Repeat the data precisely as given.

**** Exercise data ****

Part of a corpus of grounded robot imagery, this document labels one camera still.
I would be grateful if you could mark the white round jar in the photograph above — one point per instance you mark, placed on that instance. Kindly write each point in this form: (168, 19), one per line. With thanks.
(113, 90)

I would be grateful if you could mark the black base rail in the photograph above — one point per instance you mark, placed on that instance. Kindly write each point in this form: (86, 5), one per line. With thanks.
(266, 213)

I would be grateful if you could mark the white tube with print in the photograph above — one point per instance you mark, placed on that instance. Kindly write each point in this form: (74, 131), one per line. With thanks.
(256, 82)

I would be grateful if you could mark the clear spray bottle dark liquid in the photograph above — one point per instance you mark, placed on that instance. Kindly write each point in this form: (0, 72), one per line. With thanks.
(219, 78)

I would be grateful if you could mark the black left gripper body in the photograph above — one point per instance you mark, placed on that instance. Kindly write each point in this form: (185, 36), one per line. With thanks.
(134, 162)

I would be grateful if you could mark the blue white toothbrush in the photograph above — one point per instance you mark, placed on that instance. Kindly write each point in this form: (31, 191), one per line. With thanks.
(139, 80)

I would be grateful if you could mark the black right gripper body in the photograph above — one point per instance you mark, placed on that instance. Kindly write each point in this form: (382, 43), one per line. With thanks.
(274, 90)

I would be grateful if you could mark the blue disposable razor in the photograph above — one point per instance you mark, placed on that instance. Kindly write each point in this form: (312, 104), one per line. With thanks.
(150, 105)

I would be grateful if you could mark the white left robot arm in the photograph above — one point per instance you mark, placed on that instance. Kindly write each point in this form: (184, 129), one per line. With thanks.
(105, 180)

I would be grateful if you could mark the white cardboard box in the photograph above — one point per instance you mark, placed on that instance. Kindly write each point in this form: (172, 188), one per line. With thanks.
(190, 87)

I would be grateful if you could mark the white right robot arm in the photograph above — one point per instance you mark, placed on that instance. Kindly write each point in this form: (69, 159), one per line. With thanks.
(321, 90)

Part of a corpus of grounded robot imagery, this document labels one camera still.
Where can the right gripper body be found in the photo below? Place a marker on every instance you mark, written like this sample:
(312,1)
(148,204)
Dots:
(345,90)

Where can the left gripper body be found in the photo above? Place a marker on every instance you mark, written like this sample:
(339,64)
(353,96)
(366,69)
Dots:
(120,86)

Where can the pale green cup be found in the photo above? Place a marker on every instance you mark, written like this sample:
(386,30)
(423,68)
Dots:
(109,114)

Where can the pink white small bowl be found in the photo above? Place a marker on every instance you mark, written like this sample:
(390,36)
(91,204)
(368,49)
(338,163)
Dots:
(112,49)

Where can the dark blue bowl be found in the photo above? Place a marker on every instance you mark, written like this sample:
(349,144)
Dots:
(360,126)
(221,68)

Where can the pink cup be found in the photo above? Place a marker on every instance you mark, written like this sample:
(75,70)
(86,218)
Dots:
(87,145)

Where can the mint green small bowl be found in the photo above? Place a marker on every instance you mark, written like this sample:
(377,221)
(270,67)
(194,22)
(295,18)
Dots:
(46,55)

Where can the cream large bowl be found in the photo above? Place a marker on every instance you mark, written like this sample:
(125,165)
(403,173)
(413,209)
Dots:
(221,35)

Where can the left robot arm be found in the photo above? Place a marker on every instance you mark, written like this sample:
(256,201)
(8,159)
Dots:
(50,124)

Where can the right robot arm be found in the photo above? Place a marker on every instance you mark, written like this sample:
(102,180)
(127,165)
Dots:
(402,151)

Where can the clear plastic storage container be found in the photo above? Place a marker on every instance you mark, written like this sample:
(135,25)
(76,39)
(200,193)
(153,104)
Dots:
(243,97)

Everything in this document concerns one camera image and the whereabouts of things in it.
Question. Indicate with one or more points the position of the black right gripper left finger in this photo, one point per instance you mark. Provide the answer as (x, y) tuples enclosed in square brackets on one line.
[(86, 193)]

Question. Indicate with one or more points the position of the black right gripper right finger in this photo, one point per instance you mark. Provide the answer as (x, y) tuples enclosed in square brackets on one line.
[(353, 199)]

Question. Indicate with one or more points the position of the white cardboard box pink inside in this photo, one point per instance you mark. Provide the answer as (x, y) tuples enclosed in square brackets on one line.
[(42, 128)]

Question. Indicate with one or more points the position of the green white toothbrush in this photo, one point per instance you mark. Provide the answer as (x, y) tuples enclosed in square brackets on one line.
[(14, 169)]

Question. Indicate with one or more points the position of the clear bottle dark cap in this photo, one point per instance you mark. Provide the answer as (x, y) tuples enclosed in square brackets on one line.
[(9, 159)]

****

= Task response =
Part of a corpus of grounded robot imagery, this document labels one camera still.
I would be grateful if you could mark the white round jar in the photograph above — one point per instance you mark, placed on that instance. Kindly write each point in this form: (168, 19), one per line. With thanks.
(113, 90)

I would be grateful if you could mark the black base rail in the photograph above — one point per instance you mark, placed on that instance. Kindly write each point in this form: (86, 5), one per line. With thanks.
(266, 213)

I would be grateful if you could mark the white tube with print in the photograph above — one point per instance you mark, placed on that instance. Kindly write each point in this form: (74, 131), one per line. With thanks.
(256, 82)

I would be grateful if you could mark the clear spray bottle dark liquid in the photograph above — one point per instance you mark, placed on that instance. Kindly write each point in this form: (0, 72), one per line. With thanks.
(219, 78)

I would be grateful if you could mark the black left gripper body in the photograph above — one point per instance you mark, placed on that instance. Kindly write each point in this form: (185, 36), one per line. With thanks.
(134, 162)

I would be grateful if you could mark the blue white toothbrush in the photograph above — one point per instance you mark, placed on that instance. Kindly write each point in this form: (31, 191), one per line. With thanks.
(139, 80)

I would be grateful if you could mark the black right gripper body in the photograph above — one point per instance you mark, placed on that instance. Kindly write each point in this form: (382, 43), one per line. With thanks.
(274, 90)

I would be grateful if you could mark the blue disposable razor in the photograph above — one point per instance you mark, placed on that instance. Kindly write each point in this form: (312, 104), one per line. With thanks.
(150, 105)

I would be grateful if you could mark the white left robot arm in the photograph above — one point per instance you mark, placed on that instance. Kindly write each point in this form: (184, 129), one per line. With thanks.
(105, 180)

I would be grateful if you could mark the white cardboard box in the photograph above — one point per instance you mark, placed on that instance. Kindly write each point in this form: (172, 188), one per line. With thanks.
(190, 87)

I would be grateful if you could mark the white right robot arm in the photograph above — one point per instance you mark, placed on that instance. Kindly write each point in this form: (69, 159), one per line. With thanks.
(321, 90)

Part of a corpus of grounded robot imagery, this document labels one camera still.
Where can the right gripper body be found in the photo below? Place a marker on every instance you mark, written like this sample:
(312,1)
(148,204)
Dots:
(345,90)

Where can the left gripper body be found in the photo above? Place a marker on every instance you mark, written like this sample:
(339,64)
(353,96)
(366,69)
Dots:
(120,86)

Where can the pale green cup be found in the photo above? Place a marker on every instance you mark, written like this sample:
(386,30)
(423,68)
Dots:
(109,114)

Where can the pink white small bowl be found in the photo above? Place a marker on every instance you mark, written like this sample:
(390,36)
(91,204)
(368,49)
(338,163)
Dots:
(112,49)

Where can the dark blue bowl be found in the photo above? Place a marker on every instance you mark, written like this sample:
(349,144)
Dots:
(360,126)
(221,68)

Where can the pink cup be found in the photo above? Place a marker on every instance you mark, written like this sample:
(75,70)
(86,218)
Dots:
(87,145)

Where can the mint green small bowl be found in the photo above? Place a marker on every instance you mark, written like this sample:
(377,221)
(270,67)
(194,22)
(295,18)
Dots:
(46,55)

Where can the cream large bowl be found in the photo above? Place a marker on every instance you mark, written like this sample:
(125,165)
(403,173)
(413,209)
Dots:
(221,35)

Where can the left robot arm be found in the photo above? Place a marker on every instance you mark, written like this sample:
(256,201)
(8,159)
Dots:
(50,124)

Where can the right robot arm be found in the photo above? Place a marker on every instance you mark, written like this sample:
(102,180)
(127,165)
Dots:
(402,151)

Where can the clear plastic storage container be found in the photo above? Place a marker on every instance you mark, written like this sample:
(135,25)
(76,39)
(200,193)
(153,104)
Dots:
(243,97)

Everything in this document concerns one camera image and the whereabouts of things in it.
Question. Indicate with one or more points the position of the black right gripper left finger in this photo, one point per instance you mark. Provide the answer as (x, y) tuples enclosed in square brackets on one line.
[(86, 193)]

Question. Indicate with one or more points the position of the black right gripper right finger in this photo, one point per instance you mark. Provide the answer as (x, y) tuples enclosed in square brackets on one line.
[(353, 199)]

Question. Indicate with one or more points the position of the white cardboard box pink inside in this photo, one point per instance you mark. Provide the answer as (x, y) tuples enclosed in square brackets on one line.
[(42, 128)]

Question. Indicate with one or more points the position of the green white toothbrush in this photo, one point per instance you mark. Provide the answer as (x, y) tuples enclosed in square brackets on one line.
[(14, 169)]

Question. Indicate with one or more points the position of the clear bottle dark cap in this photo, one point per instance you mark. Provide the answer as (x, y) tuples enclosed in square brackets on one line.
[(9, 159)]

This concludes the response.